Jenna pursed her lips as the sounds of approaching sirens finally pierced the air. She watched Jon turn to glance down the road and forced herself to push out the words while she could. “Do you think they’ll come back?”
Jon’s friend tipped his head in an effort to glance her way. “Hard to say.”
Jon exhaled. “Their target today wasn’t the bakery. They were here to silence the two who’d tried to rob you, which means those two weren’t just a couple of bored punks or junkies.”
The ambulance screamed into view, cutting across the intersection and rolling up into the parking lot. It swerved wide to avoid them and came to an abrupt stop. More sirens echoed further back, so Jenna assumed more emergency services had been dispatched this time.
Jon kept talking. “The point of concern is whether or not they’ll be worried about what could have been said between the botched robbery and the shooting. We don’t know enough, which means too many assumptions are dangerous.”
Jenna swallowed hard.
Someone she didn’t recognize—which was frankly reassuring—rushed up to them. “There’s another ambulance on the way. I assume you’re the one we’re transporting first?” She directed her question at Jon’s friend with a pointed glance at his glaringly injured leg.
He managed a smile. “Only because this is my driving leg.”
The afternoon passed in a blur.
Jon had been torn about the notion of leaving Jenna behind, at her own bakery. It felt like choosing which person to abandon in a firefight. But at the end of the day, Lance’s eyes were glazing over no matter how hard he tried to hide it and he had no one else. Jenna had resources, and she’d been fending for herself without him for years. He hated having to make her do that under the possible threat of a secondary attack, so he’d made a point of hunting down the next deputy on-scene and informing the man of the concern. It was little consolation, but it was something.
He hadn’t been to the hospital in the city since maybe a year before he’d left for boot, when they’d learned his grandfather’s cancer had relapsed. That was far from a happy memory, and yet part of him thought he might have preferred sitting and reflecting on it rather than spending his share of time being patched up, and stuck filling out paperwork for two. Regardless, by the time everything was done and he was changed out of his bloody clothes—mostly for the sanity of the civilians in the lobby—he barely had enough time to worry about Jenna before Lance was out of surgery.
Lance didn’t have a private room, but he was the only one in it for the time being. Jon figured when they realized how obnoxious the man could be if they kept him bedridden and on accurately dosed pain killers, they’d either release him or move him just to let everyone else rest. In the meantime, Jon took advantage of the privacy and dropped into the single guest chair, letting their nearly identical seabags hit the floor at his feet.

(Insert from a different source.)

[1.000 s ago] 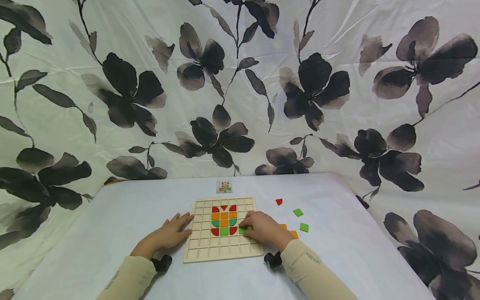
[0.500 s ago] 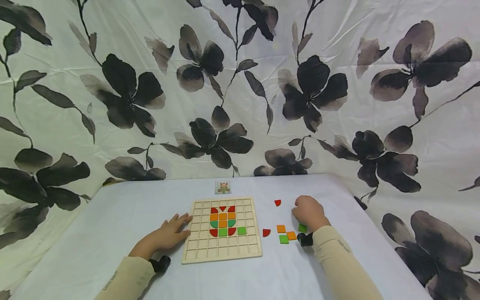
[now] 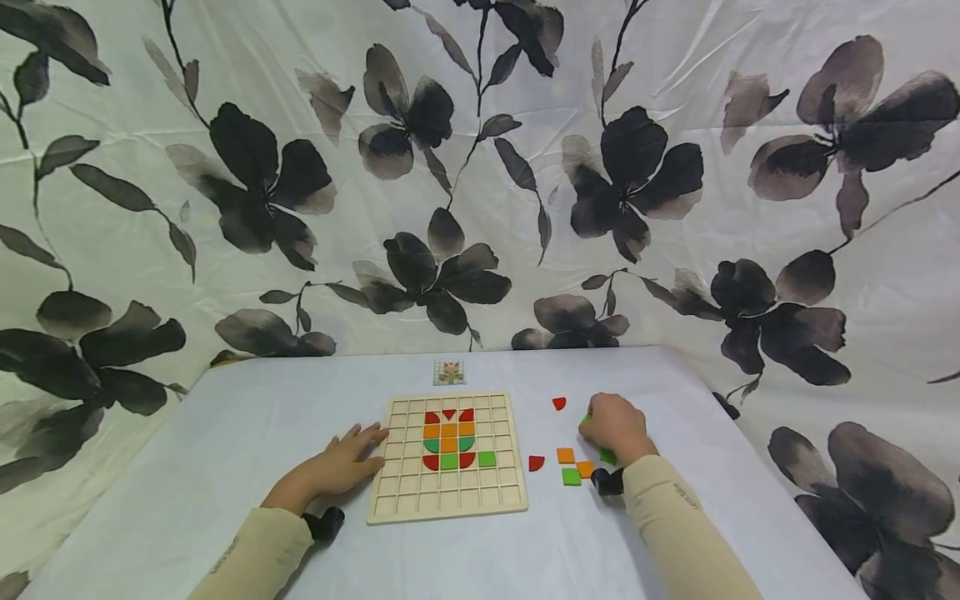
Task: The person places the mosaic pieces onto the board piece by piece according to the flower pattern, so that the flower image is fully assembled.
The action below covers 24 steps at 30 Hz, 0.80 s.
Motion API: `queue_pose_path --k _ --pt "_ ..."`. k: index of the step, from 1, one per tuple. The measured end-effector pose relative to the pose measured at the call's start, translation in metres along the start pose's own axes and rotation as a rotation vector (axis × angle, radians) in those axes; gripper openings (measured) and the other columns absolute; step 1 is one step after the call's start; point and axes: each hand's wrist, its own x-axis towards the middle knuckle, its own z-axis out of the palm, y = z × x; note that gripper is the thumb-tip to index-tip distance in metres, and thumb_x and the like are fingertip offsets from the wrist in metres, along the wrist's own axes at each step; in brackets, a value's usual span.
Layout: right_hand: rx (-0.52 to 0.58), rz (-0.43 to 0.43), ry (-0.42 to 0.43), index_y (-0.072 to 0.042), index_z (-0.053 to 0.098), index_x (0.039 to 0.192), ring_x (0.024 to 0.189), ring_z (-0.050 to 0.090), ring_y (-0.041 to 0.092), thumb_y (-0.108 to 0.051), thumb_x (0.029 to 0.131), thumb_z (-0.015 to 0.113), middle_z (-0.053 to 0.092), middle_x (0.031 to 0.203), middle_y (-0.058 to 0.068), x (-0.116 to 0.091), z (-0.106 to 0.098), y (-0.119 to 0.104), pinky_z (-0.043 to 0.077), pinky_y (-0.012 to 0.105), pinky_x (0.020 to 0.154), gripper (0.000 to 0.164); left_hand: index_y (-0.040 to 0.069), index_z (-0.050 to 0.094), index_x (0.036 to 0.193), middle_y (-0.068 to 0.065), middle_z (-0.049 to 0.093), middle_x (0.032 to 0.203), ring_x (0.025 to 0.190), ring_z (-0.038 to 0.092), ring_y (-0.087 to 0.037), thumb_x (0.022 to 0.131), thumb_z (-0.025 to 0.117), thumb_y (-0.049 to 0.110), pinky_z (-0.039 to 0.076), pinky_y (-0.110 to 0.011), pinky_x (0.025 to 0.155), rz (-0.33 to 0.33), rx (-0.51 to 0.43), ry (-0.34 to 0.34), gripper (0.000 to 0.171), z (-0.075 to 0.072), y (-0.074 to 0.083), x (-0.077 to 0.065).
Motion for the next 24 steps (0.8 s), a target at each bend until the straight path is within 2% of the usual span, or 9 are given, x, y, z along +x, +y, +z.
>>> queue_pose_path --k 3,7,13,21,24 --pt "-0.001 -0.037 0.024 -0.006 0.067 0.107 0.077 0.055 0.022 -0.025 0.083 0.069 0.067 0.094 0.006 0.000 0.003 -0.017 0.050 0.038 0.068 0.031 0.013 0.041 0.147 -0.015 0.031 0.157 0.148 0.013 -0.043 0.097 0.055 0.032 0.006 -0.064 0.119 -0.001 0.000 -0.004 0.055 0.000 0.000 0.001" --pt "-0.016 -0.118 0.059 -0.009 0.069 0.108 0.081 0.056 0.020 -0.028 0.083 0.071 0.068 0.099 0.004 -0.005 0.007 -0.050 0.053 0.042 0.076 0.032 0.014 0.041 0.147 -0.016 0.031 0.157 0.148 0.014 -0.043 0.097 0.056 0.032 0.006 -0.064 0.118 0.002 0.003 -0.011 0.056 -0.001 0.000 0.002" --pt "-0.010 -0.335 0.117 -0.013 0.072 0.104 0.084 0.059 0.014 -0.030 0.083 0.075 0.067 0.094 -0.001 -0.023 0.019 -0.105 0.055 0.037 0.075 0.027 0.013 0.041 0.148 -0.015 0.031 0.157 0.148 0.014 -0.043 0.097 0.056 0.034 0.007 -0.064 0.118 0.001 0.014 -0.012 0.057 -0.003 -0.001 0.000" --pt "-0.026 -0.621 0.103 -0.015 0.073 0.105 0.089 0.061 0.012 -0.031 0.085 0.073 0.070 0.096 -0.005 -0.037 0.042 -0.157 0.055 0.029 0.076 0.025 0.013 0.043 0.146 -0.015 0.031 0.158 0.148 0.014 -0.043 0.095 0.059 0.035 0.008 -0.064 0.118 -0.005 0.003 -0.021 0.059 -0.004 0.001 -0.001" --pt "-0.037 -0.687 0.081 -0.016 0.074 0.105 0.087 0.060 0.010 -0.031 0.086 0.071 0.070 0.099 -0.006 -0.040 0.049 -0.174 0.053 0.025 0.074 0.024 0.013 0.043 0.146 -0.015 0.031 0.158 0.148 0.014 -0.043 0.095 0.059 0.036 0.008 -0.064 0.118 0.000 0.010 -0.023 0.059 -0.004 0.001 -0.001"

It’d been a long fucking day.
He never would have expected coming home again to mean winding up in a damn shootout.
Somehow, that was still less jarring than seeing Jenna—hearing her voice, breathing her in, making the fucking stupid mistake of touching her skin. Barely an hour in her presence and he struggled to think straight. Putting distance between them felt a hell of a lot worse than the bullet that had torn a fresh hole through his side. Granted, he was also more used to that.
The door to Lance’s room opened with a quiet click and a woman stepped inside, closing the door immediately behind her.
Jon cut his eyes to her and a frown dipped his lips. She wasn’t dressed like a nurse or a doctor. This woman looked perfectly ordinary, if not a bit too pretty for a hospital. She wore dark casual clothes and smokey makeup. A black layered top with a solid cropped piece beneath and a full-length, long-sleeved lace number over that, paired with short-shorts and black thigh-highs that disappeared into heeled ankle boots. In contradiction to her golden halo of hair and glowing blue eyes, she almost looked like a caricature.